Templeuve-en-Pévèle is the location of a windmill. The windmill tower is first mentioned in 1328 in rent documents of Anchin Abbey, as the "Moulin de Viertain". It was burned during the war in 1616, and completely rebuilt. It stopped productive work in 1908, and was damaged during the First World War by people wanting wood. Its restoration began in 1980 and the sails were added in 1985. It is now open to visits.

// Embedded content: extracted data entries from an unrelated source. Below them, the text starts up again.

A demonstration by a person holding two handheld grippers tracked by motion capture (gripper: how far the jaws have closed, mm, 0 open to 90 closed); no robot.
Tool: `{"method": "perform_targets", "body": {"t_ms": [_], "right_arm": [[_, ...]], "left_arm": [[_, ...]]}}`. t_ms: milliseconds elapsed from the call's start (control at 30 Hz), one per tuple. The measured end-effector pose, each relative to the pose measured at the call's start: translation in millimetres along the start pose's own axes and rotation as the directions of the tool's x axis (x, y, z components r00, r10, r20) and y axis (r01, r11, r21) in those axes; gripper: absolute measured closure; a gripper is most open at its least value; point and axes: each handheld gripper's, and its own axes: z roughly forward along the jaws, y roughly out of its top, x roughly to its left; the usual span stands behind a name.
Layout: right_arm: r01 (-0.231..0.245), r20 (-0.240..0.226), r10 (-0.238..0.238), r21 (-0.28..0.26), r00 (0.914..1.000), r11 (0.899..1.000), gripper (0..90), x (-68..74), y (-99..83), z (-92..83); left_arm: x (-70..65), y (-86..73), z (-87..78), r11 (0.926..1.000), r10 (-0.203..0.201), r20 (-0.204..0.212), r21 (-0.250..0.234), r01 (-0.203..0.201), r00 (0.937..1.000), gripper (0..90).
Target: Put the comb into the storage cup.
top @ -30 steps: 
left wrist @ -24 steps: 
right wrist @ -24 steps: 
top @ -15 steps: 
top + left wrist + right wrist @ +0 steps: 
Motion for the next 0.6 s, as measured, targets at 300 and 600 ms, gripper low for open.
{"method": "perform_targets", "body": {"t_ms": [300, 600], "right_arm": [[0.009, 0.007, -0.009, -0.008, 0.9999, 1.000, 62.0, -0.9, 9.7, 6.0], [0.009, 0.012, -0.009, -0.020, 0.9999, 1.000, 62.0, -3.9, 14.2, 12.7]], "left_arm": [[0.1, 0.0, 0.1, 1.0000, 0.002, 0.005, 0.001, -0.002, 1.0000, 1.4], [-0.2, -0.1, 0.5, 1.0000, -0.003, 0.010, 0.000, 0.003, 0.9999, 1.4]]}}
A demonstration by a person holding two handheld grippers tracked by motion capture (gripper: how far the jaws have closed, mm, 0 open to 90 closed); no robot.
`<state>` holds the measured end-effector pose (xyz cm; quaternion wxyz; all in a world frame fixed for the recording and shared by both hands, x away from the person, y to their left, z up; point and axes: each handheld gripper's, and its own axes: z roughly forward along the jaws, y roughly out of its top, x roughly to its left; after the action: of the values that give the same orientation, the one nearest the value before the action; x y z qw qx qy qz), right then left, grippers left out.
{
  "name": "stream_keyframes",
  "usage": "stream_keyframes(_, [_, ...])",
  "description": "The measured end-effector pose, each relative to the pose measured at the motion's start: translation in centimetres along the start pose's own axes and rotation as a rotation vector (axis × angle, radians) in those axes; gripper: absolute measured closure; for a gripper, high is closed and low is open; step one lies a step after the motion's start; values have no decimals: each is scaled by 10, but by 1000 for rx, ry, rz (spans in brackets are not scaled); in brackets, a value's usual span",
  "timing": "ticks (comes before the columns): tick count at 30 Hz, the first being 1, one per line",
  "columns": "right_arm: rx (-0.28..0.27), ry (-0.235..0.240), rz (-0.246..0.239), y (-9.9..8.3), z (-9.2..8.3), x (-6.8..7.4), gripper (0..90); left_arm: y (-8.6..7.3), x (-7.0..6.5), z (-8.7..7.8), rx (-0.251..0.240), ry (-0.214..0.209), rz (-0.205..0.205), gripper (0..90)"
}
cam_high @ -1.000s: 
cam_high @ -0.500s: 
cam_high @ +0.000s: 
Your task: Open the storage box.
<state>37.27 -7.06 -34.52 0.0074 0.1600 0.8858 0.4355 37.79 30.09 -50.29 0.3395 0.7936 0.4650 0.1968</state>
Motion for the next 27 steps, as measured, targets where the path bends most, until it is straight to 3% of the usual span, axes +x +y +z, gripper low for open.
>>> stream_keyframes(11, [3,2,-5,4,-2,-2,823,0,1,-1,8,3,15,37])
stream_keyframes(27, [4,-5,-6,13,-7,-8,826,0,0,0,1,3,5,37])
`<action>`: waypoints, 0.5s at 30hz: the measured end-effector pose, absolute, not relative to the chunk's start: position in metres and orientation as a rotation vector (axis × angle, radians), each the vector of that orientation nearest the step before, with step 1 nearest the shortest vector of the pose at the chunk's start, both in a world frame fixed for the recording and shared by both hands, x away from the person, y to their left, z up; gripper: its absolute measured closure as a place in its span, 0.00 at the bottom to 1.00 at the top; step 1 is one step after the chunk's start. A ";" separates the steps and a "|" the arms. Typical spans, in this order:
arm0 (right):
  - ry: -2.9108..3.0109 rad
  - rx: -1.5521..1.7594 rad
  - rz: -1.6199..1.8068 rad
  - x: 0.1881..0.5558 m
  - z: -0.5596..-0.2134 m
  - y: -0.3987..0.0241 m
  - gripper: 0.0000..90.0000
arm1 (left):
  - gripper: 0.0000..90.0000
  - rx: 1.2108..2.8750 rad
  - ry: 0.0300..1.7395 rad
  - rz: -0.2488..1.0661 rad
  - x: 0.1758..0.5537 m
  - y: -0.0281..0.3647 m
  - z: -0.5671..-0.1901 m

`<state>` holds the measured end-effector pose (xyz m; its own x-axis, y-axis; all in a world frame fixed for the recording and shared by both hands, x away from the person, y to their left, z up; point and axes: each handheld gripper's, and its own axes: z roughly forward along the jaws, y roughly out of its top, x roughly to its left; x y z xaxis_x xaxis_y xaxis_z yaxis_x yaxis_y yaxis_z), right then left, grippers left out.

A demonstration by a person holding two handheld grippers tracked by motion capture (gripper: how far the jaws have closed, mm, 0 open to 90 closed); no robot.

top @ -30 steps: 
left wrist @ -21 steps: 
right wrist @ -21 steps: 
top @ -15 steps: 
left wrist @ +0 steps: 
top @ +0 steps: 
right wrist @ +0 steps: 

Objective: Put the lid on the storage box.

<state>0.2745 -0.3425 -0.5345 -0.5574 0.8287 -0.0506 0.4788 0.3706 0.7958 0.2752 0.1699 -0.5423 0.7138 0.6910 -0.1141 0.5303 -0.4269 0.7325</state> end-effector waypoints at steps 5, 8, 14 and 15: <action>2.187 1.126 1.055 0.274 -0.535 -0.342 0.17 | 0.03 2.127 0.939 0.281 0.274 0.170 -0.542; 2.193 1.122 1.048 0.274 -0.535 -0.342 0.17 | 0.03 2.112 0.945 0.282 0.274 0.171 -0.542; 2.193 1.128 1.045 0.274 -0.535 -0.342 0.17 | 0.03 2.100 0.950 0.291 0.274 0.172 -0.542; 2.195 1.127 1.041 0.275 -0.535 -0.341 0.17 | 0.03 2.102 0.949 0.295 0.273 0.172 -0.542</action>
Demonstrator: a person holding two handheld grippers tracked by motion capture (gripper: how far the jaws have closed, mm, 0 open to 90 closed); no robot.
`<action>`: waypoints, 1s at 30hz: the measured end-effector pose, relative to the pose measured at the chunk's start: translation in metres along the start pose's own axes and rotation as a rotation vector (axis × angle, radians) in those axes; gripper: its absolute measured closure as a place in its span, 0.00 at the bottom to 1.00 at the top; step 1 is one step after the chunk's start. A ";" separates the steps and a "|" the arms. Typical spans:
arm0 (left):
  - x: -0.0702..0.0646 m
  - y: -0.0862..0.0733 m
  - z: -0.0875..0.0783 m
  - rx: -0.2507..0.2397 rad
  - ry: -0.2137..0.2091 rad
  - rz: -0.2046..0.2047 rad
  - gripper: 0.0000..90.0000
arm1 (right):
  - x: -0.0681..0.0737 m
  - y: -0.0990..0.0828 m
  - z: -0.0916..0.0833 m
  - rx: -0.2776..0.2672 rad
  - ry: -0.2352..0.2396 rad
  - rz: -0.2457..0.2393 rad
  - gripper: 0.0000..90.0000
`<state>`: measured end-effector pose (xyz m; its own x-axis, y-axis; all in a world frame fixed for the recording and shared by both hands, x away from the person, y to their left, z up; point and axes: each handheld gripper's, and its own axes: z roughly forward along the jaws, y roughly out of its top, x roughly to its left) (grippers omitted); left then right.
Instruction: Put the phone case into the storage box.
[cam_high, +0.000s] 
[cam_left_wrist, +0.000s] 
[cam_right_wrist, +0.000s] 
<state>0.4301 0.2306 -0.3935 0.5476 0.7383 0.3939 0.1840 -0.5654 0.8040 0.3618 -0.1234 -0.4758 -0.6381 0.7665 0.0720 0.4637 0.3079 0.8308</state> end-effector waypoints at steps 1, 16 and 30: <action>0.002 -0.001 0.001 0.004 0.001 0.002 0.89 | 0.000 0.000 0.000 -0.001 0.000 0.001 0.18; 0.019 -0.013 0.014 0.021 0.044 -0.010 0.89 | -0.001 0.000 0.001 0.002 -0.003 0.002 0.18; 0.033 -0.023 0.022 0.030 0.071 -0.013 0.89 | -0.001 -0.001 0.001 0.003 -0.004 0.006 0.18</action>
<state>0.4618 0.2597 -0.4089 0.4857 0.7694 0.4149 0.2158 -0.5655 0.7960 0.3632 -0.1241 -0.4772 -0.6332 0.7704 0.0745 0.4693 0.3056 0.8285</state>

It was successful in the hands of the families De la Porte dit d'Espierres, Robert, Jacops d'Aigrement before the French Revolution. It was then owned by the Havet and Band families. The mill, whose tower was erected at the end of the seventeenth century, remained active until the death of miller Jean-Baptiste Houze on 21 November 1907. His widow completed grinding the last bags of grain and then abandoned the mill.

Jean Bruggeman, the president of the Regional Association 'des Amis des Moulins', inspired the municipality of Templeuve-en-Pévèle to acquire the mill in 1973. The restoration was completed on 15 June 1985, and it was opened by the mayor, Robert Vandelanoitte, and Alphonse Dhelin, the Assistant for Cultural Affairs.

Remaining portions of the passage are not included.